- [WHAT YOU NEED TO DO]: Starting at the line that holds "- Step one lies", restate every line word for word up to and including the last one in the listing below, and omit all pictures.

- [INPUT DATA]:
###

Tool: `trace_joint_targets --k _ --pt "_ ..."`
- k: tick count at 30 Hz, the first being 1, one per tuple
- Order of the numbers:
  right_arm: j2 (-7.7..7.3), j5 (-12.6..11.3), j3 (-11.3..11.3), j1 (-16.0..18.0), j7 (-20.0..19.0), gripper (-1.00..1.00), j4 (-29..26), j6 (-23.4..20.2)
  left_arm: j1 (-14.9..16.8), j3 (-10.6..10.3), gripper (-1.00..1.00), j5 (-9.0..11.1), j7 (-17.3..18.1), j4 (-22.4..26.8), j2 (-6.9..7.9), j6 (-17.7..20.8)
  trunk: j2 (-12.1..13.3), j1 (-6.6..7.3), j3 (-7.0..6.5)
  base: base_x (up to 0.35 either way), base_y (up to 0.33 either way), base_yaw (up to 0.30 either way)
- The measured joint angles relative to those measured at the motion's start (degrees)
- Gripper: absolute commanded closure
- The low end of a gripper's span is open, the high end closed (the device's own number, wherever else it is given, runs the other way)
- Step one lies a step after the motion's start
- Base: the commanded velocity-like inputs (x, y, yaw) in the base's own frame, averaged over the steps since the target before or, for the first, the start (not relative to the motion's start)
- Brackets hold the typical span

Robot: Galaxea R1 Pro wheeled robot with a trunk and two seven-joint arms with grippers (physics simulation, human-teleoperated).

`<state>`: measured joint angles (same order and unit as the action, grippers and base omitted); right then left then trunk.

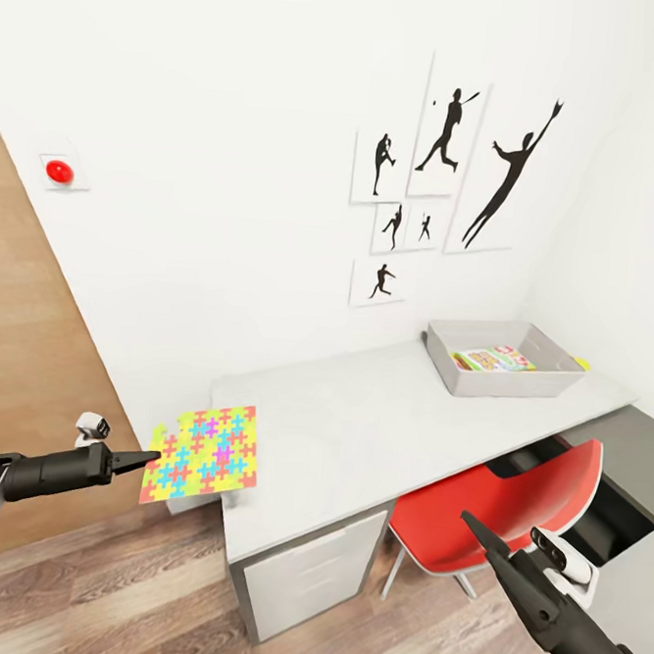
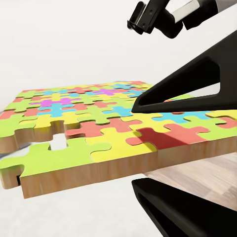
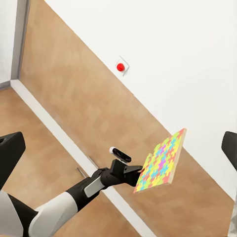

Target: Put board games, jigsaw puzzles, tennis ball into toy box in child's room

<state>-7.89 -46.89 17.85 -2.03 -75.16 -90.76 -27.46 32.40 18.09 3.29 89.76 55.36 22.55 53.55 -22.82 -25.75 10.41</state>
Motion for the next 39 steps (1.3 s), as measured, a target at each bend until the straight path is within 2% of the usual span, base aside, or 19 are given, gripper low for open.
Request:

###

- [TASK RESULT]:
- Step one lies a step after the motion's start
- Base: the commanded velocity-like inputs (x, y, yaw) in the base's own frame, averaged over the steps since the target before or, for the first, the start (not relative to the motion's start)
- Brackets hold the typical span

Robot: Galaxea R1 Pro wheeled robot with a trunk and two seven-joint arms with grippers (physics simulation, human-teleoperated).

`<state>`: measured joint angles (same order and unit as the action, grippers and base omitted); right then left then trunk.


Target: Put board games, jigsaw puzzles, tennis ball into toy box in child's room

<state>-7.89 -46.89 17.85 -2.03 -75.16 -90.76 -27.46 32.40 18.09 3.29 89.76 55.36 22.55 53.55 -22.82 -25.75 10.41</state>
Motion for the next 39 steps (1.3 s), as measured, a target at each bend until the straight path is within 2% of the usual span, base aside, or 19 are given, gripper low for open.
Request:

The required output has been given in full.